◆ Your objective: Going through the listing below, work out how many lines include "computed" and give that number by itself.

◆ Given information:
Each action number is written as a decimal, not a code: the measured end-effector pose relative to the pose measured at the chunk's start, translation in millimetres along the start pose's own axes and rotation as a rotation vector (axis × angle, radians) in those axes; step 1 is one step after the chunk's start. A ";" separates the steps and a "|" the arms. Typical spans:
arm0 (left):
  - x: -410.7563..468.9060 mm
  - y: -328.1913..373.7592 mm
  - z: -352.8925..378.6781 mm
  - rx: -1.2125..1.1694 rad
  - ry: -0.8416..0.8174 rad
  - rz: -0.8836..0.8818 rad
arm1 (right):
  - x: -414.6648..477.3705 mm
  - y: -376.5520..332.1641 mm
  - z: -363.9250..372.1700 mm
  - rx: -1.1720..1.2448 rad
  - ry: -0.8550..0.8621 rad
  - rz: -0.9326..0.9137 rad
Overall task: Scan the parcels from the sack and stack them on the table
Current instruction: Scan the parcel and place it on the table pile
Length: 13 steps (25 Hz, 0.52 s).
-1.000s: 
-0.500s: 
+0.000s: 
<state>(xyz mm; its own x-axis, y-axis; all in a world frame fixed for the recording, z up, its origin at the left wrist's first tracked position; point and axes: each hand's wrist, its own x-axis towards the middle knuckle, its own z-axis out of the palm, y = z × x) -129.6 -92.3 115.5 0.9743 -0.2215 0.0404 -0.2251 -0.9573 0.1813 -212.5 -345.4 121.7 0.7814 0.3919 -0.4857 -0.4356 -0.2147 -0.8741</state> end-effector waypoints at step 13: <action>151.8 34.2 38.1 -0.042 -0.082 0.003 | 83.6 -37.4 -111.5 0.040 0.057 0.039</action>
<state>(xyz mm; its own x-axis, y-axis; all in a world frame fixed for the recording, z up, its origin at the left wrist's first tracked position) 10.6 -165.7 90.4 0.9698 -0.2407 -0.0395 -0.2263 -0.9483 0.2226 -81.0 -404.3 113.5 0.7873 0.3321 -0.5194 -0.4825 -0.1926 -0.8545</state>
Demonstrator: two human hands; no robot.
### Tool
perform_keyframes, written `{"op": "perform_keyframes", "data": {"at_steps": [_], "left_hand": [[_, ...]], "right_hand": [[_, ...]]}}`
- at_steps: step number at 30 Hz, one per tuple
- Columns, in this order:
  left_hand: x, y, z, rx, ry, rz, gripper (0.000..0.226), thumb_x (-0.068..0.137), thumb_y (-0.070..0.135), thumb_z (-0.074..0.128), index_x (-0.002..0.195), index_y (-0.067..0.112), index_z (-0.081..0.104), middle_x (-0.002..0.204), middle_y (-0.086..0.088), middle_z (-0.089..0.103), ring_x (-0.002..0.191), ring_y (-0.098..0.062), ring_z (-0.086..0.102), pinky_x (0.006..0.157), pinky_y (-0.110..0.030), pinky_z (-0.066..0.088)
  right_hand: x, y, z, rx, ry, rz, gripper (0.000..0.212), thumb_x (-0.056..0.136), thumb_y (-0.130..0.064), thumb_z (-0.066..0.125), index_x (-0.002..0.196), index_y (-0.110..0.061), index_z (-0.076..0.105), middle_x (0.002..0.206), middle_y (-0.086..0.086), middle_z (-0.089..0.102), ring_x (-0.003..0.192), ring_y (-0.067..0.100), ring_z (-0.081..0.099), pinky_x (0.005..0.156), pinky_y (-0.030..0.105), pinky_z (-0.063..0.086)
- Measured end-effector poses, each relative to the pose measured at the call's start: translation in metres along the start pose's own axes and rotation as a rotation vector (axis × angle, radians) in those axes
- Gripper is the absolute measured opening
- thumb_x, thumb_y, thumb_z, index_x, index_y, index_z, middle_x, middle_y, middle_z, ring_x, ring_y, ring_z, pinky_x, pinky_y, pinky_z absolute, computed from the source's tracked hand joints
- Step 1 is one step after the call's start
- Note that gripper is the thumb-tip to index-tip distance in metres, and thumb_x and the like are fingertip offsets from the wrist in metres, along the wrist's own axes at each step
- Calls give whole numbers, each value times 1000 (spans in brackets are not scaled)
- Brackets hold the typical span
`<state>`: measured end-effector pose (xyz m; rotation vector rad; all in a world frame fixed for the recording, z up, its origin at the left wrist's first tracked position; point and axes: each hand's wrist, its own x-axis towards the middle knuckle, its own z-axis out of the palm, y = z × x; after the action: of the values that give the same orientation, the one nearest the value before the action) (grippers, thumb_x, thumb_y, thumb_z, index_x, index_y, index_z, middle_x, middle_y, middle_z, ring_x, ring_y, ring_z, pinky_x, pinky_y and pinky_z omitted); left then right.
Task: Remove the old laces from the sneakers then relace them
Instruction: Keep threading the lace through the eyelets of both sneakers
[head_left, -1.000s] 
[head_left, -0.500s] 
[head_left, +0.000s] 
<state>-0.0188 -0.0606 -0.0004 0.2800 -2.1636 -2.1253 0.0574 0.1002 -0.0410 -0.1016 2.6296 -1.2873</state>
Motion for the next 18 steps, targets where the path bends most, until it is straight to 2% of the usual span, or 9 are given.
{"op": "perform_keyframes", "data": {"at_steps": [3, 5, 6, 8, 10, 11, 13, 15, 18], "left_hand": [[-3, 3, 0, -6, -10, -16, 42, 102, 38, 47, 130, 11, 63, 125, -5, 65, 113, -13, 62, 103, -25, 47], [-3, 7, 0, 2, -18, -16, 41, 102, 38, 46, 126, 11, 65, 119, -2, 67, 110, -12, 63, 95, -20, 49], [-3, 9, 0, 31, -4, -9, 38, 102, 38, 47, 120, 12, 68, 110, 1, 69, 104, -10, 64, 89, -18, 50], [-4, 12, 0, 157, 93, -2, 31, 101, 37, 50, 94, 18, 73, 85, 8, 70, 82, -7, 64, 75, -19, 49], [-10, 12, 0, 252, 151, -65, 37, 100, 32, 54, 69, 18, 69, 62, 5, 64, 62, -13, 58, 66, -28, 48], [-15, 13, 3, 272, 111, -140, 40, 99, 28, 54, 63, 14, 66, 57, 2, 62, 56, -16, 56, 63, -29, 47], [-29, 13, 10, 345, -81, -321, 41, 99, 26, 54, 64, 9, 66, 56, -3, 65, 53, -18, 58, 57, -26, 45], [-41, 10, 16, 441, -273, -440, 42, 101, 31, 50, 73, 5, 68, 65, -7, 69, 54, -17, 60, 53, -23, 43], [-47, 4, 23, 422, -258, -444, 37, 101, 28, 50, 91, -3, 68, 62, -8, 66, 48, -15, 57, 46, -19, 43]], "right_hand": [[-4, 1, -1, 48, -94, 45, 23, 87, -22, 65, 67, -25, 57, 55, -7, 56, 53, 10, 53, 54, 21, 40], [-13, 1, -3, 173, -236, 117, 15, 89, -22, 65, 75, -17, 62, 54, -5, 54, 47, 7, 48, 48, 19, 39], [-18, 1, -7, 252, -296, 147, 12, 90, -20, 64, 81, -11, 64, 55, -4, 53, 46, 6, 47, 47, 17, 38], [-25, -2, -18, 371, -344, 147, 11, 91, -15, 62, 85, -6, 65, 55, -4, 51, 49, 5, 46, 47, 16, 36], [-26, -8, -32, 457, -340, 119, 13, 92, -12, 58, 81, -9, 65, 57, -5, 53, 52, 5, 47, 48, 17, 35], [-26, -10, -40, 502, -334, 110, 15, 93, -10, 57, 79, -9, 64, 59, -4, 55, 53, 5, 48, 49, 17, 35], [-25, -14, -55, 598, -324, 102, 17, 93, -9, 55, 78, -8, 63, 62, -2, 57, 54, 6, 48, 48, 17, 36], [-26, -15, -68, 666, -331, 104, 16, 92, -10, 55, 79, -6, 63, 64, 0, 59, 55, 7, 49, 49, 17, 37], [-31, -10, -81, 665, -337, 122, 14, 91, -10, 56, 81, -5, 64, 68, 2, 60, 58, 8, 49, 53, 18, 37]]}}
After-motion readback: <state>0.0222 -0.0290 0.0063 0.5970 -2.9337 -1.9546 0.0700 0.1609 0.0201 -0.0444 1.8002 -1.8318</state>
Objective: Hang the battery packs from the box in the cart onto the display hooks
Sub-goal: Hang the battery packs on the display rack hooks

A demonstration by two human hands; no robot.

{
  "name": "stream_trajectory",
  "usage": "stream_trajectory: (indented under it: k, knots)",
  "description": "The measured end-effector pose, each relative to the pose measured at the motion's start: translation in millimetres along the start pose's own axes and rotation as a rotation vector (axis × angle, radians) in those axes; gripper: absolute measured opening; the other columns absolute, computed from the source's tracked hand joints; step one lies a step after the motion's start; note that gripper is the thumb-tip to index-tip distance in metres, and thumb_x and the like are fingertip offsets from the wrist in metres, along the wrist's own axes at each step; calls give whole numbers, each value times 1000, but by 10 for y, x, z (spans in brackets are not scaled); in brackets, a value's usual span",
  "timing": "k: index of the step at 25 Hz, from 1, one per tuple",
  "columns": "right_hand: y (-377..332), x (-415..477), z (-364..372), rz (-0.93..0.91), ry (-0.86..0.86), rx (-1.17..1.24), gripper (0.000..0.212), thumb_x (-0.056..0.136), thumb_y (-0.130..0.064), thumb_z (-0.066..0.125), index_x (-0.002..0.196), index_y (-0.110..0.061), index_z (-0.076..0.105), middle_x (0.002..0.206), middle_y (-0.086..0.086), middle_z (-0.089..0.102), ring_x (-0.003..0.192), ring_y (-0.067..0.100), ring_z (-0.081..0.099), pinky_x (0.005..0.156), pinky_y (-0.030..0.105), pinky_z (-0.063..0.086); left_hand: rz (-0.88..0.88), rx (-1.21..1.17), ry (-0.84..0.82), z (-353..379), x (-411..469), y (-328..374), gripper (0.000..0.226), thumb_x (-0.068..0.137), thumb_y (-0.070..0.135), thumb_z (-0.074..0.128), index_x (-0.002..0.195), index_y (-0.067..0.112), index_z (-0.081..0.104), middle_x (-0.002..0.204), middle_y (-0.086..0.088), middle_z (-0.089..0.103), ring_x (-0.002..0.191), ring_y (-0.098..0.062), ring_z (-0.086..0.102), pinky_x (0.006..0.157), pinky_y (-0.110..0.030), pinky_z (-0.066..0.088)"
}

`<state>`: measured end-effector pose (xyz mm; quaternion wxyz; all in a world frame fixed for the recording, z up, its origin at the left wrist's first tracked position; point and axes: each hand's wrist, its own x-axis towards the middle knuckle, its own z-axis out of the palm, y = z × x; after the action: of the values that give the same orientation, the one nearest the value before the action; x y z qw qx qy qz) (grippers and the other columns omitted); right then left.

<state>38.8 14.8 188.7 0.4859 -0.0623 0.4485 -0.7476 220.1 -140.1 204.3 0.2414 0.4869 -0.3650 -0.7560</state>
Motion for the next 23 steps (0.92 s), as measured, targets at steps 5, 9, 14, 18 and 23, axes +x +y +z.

◆ Worked solution: 2